Ренэф был жрецом Ваэссира по праву рождения. И хотя жреческие практики не давались ему так хорошо, как Анирет и Хэферу, кое-что он всё же умел. Успокаивать свой ум ему всегда было непросто, но сейчас от этого зависело слишком многое. Оставив часть себя здесь, чтобы поддерживать их обоих – себя и своего друга, – он направил другую часть собственной сути вслед за ускользающим Нэбвеном. Он не был целителем, не знал, как воздействовать на истончающуюся, гаснущую нить жизни, но что-то ему всё же было подвластно…
Безвременье
В заводях Великой Реки царила прохлада… и необыкновенная тишина, нарушаемая лишь плеском волн и шелестом бумажного тростника. Индиговая гладь казалась бесконечной, завораживала взор и разум, очаровывала и манила. Чем больше он вглядывался в синее стекло реки, тем больше видел там, в глубине – текучие силуэты, фантасмагорические заросли, растущие откуда-то с невидимого дна, наслаивающиеся друг на друга отражения смутно знакомых городов. Он стоял по колено в воде, раздумывая, не шагнуть ли дальше, ведь на берегу не было ничего – только странная серебристо-белая, будто соляная, пустыня со свинцовыми зеркалами озёр, не отражавшими лазурную глубину неба. Что было на том берегу Реки, он почему-то не видел – взгляд то и дело возвращался к воде.
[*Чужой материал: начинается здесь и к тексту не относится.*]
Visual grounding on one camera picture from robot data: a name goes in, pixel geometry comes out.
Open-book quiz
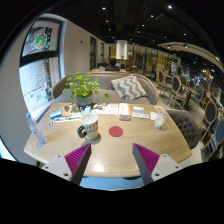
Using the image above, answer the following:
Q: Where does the green potted plant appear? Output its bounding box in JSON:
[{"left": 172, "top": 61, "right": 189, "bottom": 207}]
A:
[{"left": 62, "top": 71, "right": 110, "bottom": 107}]

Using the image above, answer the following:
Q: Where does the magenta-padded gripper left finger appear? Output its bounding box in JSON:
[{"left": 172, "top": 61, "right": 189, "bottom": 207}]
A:
[{"left": 41, "top": 143, "right": 93, "bottom": 186}]

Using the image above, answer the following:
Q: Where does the clear plastic cup with straw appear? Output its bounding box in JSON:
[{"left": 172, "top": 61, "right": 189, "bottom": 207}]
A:
[{"left": 154, "top": 108, "right": 169, "bottom": 130}]

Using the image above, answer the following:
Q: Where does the dark grey tufted armchair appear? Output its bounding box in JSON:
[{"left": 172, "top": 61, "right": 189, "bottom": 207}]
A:
[{"left": 165, "top": 109, "right": 203, "bottom": 150}]

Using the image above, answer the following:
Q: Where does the person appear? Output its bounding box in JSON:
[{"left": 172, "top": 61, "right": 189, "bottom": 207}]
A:
[{"left": 104, "top": 57, "right": 122, "bottom": 72}]

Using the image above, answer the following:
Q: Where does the group of ceiling lights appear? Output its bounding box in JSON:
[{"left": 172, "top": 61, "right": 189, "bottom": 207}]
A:
[{"left": 99, "top": 3, "right": 221, "bottom": 61}]

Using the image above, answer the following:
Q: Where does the clear blue-capped water bottle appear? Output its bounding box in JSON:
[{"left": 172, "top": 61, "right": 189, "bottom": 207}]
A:
[{"left": 25, "top": 112, "right": 48, "bottom": 145}]

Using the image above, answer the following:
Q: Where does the grey curved sofa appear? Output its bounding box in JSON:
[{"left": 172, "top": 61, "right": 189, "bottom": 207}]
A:
[{"left": 51, "top": 71, "right": 160, "bottom": 108}]

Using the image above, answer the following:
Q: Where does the brown printed card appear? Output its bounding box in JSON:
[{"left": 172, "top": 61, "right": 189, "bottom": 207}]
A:
[{"left": 61, "top": 103, "right": 81, "bottom": 118}]

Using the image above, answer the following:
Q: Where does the white printed leaflet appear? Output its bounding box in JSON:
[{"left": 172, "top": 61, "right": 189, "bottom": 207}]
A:
[{"left": 131, "top": 112, "right": 151, "bottom": 120}]

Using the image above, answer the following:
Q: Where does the blue and white box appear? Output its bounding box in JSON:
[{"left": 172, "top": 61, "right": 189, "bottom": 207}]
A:
[{"left": 49, "top": 109, "right": 63, "bottom": 120}]

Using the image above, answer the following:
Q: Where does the blue and white card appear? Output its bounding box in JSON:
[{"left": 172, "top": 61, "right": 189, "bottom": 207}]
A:
[{"left": 132, "top": 105, "right": 146, "bottom": 114}]

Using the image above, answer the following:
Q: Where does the grey zigzag cushion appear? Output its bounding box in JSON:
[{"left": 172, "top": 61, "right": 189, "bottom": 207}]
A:
[{"left": 110, "top": 74, "right": 149, "bottom": 101}]

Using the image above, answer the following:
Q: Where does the printed brochure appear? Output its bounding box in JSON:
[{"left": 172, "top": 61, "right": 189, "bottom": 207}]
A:
[{"left": 96, "top": 103, "right": 120, "bottom": 115}]

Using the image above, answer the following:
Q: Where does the dark-framed window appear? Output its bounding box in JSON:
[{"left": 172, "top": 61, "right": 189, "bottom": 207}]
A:
[{"left": 18, "top": 16, "right": 64, "bottom": 116}]

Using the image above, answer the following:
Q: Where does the white mug with dark handle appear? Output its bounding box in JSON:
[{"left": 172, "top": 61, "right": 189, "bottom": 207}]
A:
[{"left": 77, "top": 113, "right": 100, "bottom": 141}]

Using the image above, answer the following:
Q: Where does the flat round red coaster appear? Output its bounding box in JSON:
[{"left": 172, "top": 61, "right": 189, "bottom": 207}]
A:
[{"left": 108, "top": 125, "right": 124, "bottom": 138}]

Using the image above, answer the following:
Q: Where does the white upright booklet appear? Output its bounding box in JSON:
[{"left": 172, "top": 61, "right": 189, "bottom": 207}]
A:
[{"left": 118, "top": 102, "right": 132, "bottom": 122}]

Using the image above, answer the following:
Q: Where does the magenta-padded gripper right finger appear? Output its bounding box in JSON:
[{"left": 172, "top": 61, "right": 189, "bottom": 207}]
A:
[{"left": 132, "top": 143, "right": 184, "bottom": 186}]

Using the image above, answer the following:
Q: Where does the group of dining chairs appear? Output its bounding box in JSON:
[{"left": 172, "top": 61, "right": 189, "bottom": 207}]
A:
[{"left": 154, "top": 68, "right": 224, "bottom": 158}]

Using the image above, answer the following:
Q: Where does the white marker pen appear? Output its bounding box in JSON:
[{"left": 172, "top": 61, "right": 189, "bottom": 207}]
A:
[{"left": 54, "top": 114, "right": 83, "bottom": 123}]

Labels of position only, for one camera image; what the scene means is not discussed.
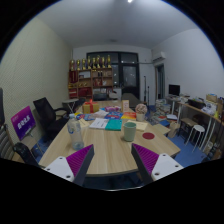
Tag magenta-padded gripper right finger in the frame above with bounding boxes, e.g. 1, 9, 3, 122
131, 143, 184, 185

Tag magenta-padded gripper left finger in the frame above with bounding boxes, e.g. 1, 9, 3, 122
43, 144, 95, 187

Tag clear plastic water bottle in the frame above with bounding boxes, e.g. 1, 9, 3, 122
67, 113, 85, 151

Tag flat round red coaster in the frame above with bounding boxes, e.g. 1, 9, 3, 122
142, 132, 156, 140

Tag pale green cup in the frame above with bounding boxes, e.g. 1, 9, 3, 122
123, 121, 137, 143

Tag small light wooden table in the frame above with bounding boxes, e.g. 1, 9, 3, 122
152, 123, 172, 136

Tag pale yellow paper pad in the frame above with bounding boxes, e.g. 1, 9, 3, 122
126, 119, 148, 132

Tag small beige notepad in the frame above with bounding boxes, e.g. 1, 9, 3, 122
79, 118, 91, 129

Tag white booklet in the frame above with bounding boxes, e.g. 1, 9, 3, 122
89, 117, 110, 130

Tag blue red printed booklet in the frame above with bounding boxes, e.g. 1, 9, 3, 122
75, 113, 101, 122

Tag orange yellow booklet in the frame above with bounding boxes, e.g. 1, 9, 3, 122
120, 111, 137, 121

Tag teal book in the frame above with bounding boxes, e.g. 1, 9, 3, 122
105, 118, 123, 132

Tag flower bouquet in white pot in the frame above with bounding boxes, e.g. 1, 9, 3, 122
134, 103, 148, 122

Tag black office chair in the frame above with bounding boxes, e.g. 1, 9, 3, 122
33, 97, 71, 141

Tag stacks of books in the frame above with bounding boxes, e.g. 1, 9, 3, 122
151, 98, 179, 126

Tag yellow gift box red ribbon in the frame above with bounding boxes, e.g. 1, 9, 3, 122
82, 99, 100, 115

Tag black stool with wooden seat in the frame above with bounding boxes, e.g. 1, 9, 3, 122
178, 117, 198, 141

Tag small standing card box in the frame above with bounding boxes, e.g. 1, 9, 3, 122
121, 99, 130, 113

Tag white round stool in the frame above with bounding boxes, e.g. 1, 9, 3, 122
185, 124, 206, 151

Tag small white round table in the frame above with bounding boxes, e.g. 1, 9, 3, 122
62, 98, 80, 114

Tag pink box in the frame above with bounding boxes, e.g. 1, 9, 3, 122
104, 105, 122, 113

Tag grey upholstered armchair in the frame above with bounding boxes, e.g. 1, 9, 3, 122
120, 92, 143, 109

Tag purple sign board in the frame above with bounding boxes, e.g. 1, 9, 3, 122
10, 105, 37, 141

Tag black tripod stand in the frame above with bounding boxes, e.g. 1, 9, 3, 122
143, 75, 151, 104

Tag grey striped chair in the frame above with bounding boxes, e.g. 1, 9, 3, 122
0, 87, 39, 168

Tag cluttered wooden side desk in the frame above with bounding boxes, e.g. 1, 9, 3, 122
176, 93, 224, 158

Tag black computer monitor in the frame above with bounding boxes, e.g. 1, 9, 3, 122
168, 83, 181, 98

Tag wooden shelf unit with trophies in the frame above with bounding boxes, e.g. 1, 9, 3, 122
68, 54, 114, 99

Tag black framed window door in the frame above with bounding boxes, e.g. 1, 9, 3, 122
86, 51, 140, 100

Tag white wall air conditioner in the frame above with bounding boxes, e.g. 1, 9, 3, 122
152, 51, 167, 63

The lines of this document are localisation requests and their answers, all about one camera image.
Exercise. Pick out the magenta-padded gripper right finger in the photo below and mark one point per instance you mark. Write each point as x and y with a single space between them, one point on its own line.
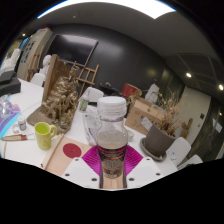
135 160

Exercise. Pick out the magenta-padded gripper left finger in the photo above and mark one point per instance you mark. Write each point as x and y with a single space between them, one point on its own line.
90 160

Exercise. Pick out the clear white-capped drink bottle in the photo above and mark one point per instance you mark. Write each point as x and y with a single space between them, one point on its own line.
111 133

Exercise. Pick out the grey pot saucer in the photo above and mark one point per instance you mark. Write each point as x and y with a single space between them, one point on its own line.
150 155

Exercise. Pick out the flat round red coaster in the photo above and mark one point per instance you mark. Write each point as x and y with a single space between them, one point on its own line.
72 150

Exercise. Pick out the small white cup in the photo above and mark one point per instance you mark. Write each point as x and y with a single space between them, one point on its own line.
130 135

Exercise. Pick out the dried plant in grey pot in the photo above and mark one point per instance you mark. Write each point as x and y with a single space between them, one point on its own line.
160 138

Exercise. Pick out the grey printed newspaper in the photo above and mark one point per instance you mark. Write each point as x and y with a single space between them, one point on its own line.
90 126

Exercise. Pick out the brown cardboard box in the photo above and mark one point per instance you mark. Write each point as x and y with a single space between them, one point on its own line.
143 115

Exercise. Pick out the yellow-green mug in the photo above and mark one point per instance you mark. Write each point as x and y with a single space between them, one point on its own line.
45 135

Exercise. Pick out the white spray bottle green label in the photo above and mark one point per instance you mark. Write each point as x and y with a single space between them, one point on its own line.
84 104

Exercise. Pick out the wooden figure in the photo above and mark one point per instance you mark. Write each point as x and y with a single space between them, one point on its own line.
186 126

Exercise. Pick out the white plaster statue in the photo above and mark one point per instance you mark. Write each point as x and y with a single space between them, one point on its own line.
153 92

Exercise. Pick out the red box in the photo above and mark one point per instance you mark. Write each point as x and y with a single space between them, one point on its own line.
130 90

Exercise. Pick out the small white-lidded jar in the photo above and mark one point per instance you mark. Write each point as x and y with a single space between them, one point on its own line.
22 123

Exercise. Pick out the white tape roll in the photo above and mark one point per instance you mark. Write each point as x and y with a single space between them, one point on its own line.
13 128

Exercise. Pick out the wooden easel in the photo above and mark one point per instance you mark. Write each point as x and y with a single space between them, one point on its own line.
87 71
35 63

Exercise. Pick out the colourful purple blue book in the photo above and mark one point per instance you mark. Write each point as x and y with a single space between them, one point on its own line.
6 115

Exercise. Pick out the white plaster bust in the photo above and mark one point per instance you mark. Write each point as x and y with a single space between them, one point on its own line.
46 61

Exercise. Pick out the black flat boxes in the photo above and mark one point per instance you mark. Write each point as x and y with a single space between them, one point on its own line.
9 85

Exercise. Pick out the long ceiling light strip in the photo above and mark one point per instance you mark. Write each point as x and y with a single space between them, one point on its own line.
133 5

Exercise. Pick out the black wall screen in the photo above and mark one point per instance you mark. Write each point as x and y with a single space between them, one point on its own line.
71 48

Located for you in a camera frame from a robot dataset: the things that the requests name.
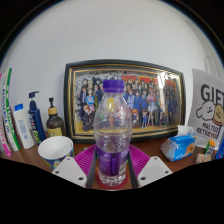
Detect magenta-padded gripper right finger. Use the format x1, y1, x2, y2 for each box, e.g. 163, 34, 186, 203
127, 144, 174, 189

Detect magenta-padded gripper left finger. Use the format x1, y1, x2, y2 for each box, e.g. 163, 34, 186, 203
51, 144, 98, 189

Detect clear purple-capped water bottle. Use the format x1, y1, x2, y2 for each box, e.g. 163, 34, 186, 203
93, 79, 133, 188

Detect blue patterned mug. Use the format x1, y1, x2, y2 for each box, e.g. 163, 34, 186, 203
37, 135, 75, 171

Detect flat round red coaster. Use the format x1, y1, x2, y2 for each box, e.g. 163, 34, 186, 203
94, 170, 130, 191

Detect blue tissue pack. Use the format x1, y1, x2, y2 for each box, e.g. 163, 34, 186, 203
159, 124, 198, 163

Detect brown pump bottle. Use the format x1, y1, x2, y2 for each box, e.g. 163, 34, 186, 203
45, 97, 67, 138

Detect small beige snack packet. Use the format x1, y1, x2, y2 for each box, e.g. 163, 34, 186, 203
194, 152, 213, 165

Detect dark blue pump bottle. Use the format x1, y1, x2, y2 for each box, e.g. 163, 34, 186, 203
27, 90, 48, 144

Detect small orange white box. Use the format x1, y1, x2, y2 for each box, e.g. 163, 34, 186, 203
203, 139, 217, 158

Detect white blue-capped bottle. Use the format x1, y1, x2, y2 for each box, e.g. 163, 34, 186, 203
13, 103, 36, 150

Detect blue detergent bottle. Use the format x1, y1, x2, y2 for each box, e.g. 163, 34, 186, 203
214, 134, 224, 160

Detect tall pink box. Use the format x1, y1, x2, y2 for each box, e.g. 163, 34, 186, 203
0, 73, 13, 158

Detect framed group picture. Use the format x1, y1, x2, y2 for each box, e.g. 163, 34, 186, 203
63, 59, 186, 145

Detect tall green white box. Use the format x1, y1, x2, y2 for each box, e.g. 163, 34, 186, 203
1, 67, 21, 153

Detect white paper gift bag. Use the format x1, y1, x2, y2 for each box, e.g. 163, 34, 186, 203
187, 68, 224, 150

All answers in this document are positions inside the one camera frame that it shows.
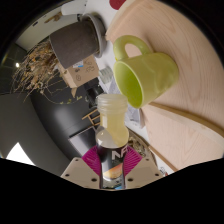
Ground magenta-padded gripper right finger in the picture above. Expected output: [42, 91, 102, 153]
[123, 145, 164, 190]

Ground wooden standing figure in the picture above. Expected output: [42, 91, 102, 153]
[44, 12, 63, 24]

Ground light wooden board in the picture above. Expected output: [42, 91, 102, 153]
[105, 0, 224, 171]

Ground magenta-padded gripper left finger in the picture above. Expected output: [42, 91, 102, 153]
[60, 145, 103, 190]

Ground dark wall screen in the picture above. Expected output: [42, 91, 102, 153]
[68, 126, 99, 158]

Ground cardboard box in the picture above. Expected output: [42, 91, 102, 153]
[58, 54, 100, 89]

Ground white chair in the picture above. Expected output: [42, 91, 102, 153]
[60, 0, 88, 16]

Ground grey plant saucer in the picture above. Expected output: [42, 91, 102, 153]
[81, 12, 108, 58]

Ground yellow-green mug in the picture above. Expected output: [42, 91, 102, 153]
[112, 34, 180, 109]

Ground clear drink bottle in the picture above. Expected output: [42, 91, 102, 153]
[94, 93, 130, 190]

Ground flat round red coaster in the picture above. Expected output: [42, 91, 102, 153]
[109, 0, 127, 11]

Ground dried plant in grey pot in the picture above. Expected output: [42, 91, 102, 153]
[11, 19, 101, 104]
Нэбвен не был жрецом, тренированным в видениях, но иногда во сне мог осознать, что это именно сон, а не реальность. Вот и сейчас. Но то был странный сон, от которого он всё никак не мог проснуться, хоть это и не пугало его. Он был один, но не чувствовал одиночества. И страха он тоже не чувствовал – только покой… и некую неопределённость своего состояния. А тело его снова было молодым, сильным – совсем как когда-то, в первые годы службы в имперской армии ещё простым копейщиком. Ему хотелось попробовать свои силы, окунуться в воду целиком, поплыть сквозь колышущиеся в глубине заросли, в которых прятались, запутываясь, лучи Небесной Ладьи. Но что-то останавливало его – не страх, нет… что-то, чего он не мог объяснить. Словно войди он в Реку до конца, и возврата уже не будет. Да только к чему возврата? Ведь на берегу ничего не было. А Река – вот она, наполненная жизнью, памятью веков, глубинной Силой родной земли…
Услышав тихий всплеск, он повернул голову. Справа от него из воды, отряхиваясь, вышел чёрный шакал. Миг спустя слева появился такой же. Не выражая враждебности, они улеглись на берегу в тени высокого бумажного тростника, бесстрастно наблюдая за Нэбвеном и лениво щуря на солнце изумрудные глаза.